Why choose green?

We are all aware of the environmental crisis, but what can we do about it? Is it our responsibility as individuals to take action, or should we expect the government or industry to take responsibility? Some environmental problems are the result of large-scale events such as the 1989 oil spill off Alaska from the Exxon Valdez. However, many environmental problems are the cumulative effect of many ordinary people going about their normal daily lives. Even commercial companies that produce toxic waste or excess packaging may do so because we buy their products or services.

Many of our daily activities produce what are known as sub-threshold effects. This means that when, for example, I throw away a single battery, the environmental damage caused by my action is negligible. Even if I use batteries regularly, the effect is probably still negligible. So do I really need to worry?

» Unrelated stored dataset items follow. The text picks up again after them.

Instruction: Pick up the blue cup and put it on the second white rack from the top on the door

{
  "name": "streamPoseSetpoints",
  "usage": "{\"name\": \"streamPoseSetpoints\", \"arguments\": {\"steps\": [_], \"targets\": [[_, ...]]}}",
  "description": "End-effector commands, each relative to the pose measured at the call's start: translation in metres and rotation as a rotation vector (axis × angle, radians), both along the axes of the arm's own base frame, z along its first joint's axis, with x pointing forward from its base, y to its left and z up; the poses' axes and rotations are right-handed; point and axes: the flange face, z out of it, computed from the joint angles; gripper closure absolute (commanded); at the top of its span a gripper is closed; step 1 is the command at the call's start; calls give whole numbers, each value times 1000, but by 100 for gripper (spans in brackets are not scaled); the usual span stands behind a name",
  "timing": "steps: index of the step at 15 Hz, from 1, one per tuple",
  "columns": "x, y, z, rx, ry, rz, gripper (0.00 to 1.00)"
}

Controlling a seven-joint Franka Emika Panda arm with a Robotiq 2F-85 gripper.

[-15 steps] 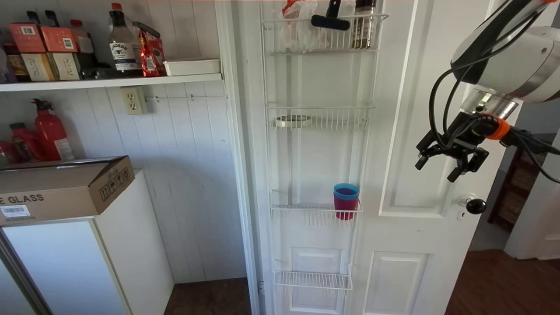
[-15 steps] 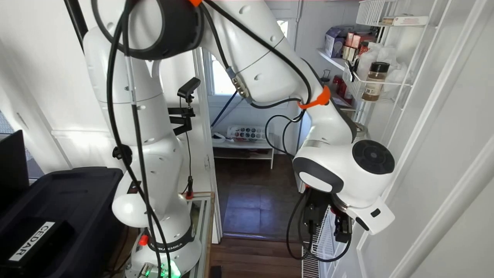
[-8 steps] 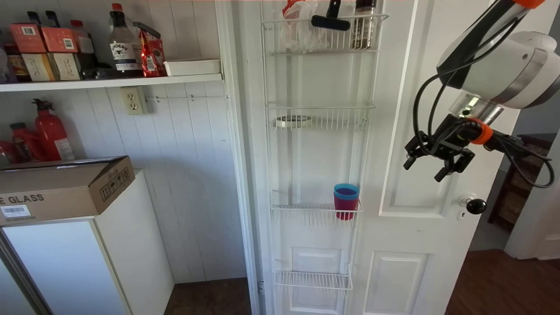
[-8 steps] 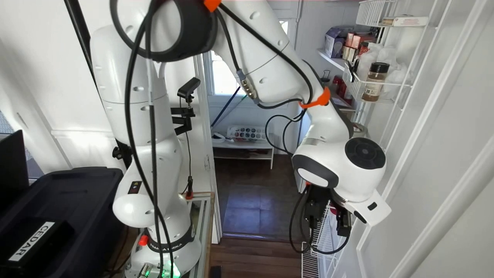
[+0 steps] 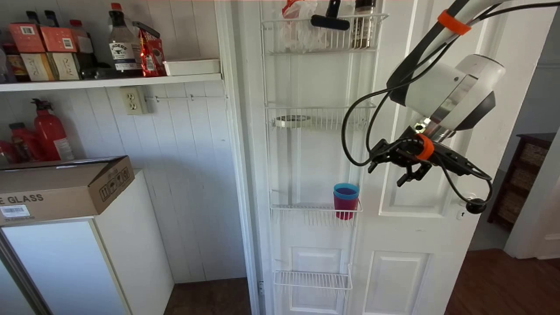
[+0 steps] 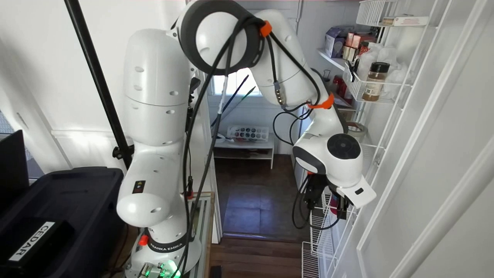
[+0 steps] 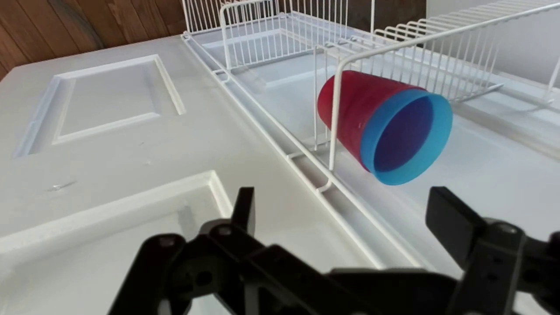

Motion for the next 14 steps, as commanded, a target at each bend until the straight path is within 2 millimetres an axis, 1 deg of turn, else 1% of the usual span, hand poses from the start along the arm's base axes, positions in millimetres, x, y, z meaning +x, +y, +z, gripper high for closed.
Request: {"name": "streamPoseSetpoints", "arguments": {"steps": [1, 5, 10, 12, 13, 14], "targets": [[23, 11, -11, 83, -48, 2, 0], [34, 8, -26, 139, -78, 50, 0], [30, 7, -64, 246, 3, 170, 0], [30, 8, -73, 267, 17, 177, 0], [30, 8, -75, 269, 18, 176, 2], [31, 7, -75, 265, 18, 173, 17]]}}
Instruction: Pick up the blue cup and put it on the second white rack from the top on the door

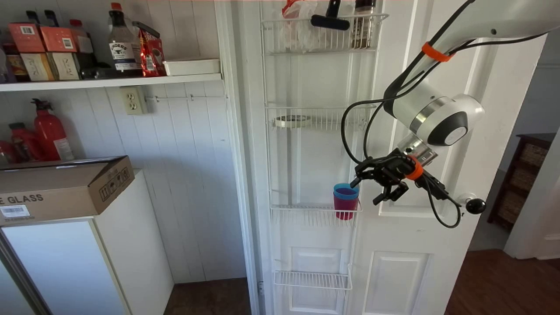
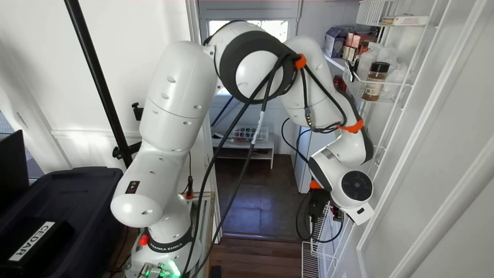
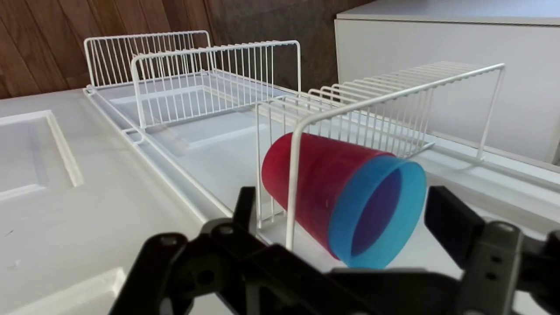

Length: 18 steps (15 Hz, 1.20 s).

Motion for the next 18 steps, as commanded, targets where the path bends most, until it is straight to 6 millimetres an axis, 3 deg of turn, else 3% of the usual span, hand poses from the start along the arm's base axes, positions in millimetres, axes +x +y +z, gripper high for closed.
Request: {"name": "streamPoseSetpoints", "arguments": {"steps": [1, 2, 4, 6, 8, 16, 18], "targets": [[8, -1, -5, 11, -5, 15, 14], [8, -1, -3, 10, -7, 15, 7], [9, -3, 1, 0, -9, 14, 5], [10, -4, 5, -9, -10, 18, 28], [11, -4, 6, -11, -10, 23, 38], [12, -11, 10, -39, -3, 27, 96], [12, -12, 14, -48, -2, 30, 100]]}}
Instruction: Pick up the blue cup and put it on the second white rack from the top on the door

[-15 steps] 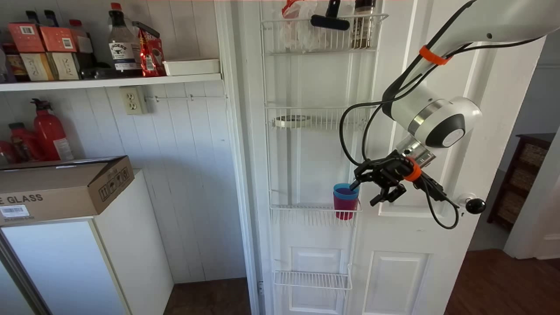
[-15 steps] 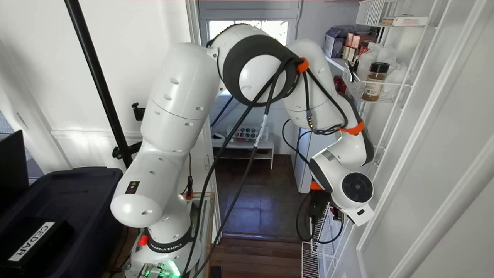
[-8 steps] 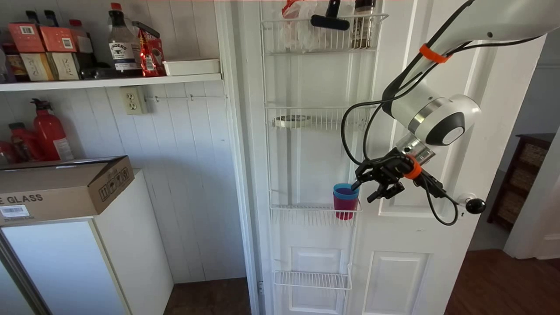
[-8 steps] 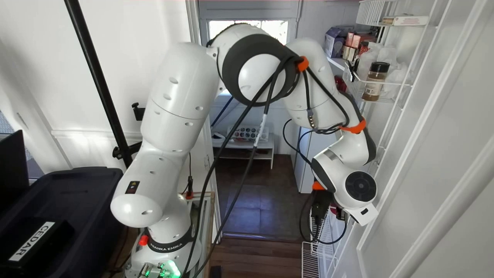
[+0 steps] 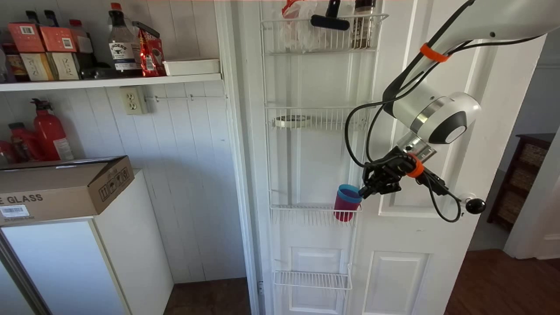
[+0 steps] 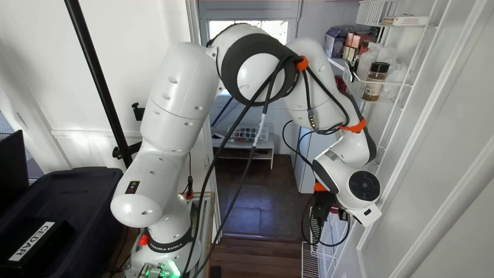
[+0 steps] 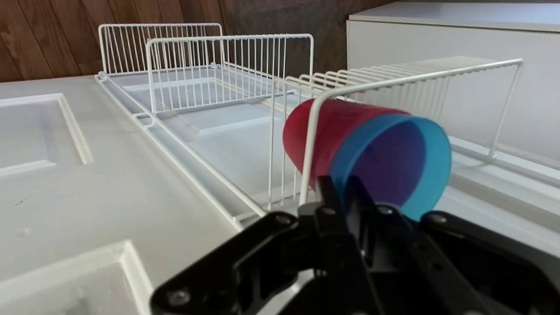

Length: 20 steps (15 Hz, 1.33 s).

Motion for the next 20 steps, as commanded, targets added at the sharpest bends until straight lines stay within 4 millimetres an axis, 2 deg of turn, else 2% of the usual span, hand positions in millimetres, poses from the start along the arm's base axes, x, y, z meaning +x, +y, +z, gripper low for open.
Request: {"name": "streamPoseSetpoints", "arguments": {"steps": [1, 5, 6, 7, 8, 9, 10, 11, 13, 14, 15, 16, 17, 18, 19, 20], "targets": [[0, -3, 12, -16, 9, -2, 100], [1, -6, 15, -60, 26, 30, 99], [5, -2, 21, -38, 8, 94, 99], [4, -2, 20, -174, 42, 39, 99], [13, 7, 30, -75, 8, 140, 99], [18, 16, 38, -66, 7, 154, 99], [20, 20, 41, -152, 15, 128, 99], [23, 24, 49, -97, -1, 180, 99], [25, 27, 57, -140, -1, 177, 99], [26, 31, 62, -90, -9, 203, 99], [22, 25, 59, -218, 9, 136, 99], [25, 28, 67, -115, -4, 193, 99], [26, 29, 67, -123, -1, 176, 99], [21, 24, 63, -264, 6, 117, 99], [25, 28, 67, -166, 2, 168, 99], [23, 27, 66, -209, 4, 145, 99]]}}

Well, imagine a village with a population of one hundred. The villagers are about to eat lunch, and each villager has a plate of 100 beans. A group of one hundred bandits raid the village, and each bandit takes and eats the lunch of one villager. The next day the bandits decide to repeat the raid, but each bandit feels guilty about depriving a villager of his meal. However, they soon find a way round this attack of conscience. They raid the village as before, but this time each bandit takes only one bean from the hundred beans on the plate of each villager. The bandits leave, well fed and happy, each knowing that his impact on each villager has been negligible. The villagers, however, have still lost all of their lunch!1

The factor that the bandits ignored is that they knew the other bandits were behaving in the same way, and they therefore knew that the effect of the second raid would be the same as the first. Similarly, like me, many other people are regularly throwing away batteries, and the cumulative effect of these actions isn’t negligible. And I know that lots of other people are throwing batteries away, so I know that my action is contributing to significant environmental damage. This knowledge makes a difference.

Claire Appleby,
Tutor in Environmental Studies,
Open University

1Adapted from Glover, J (1977) Causing death and saving lives, Penguin Books, Harmondsworth.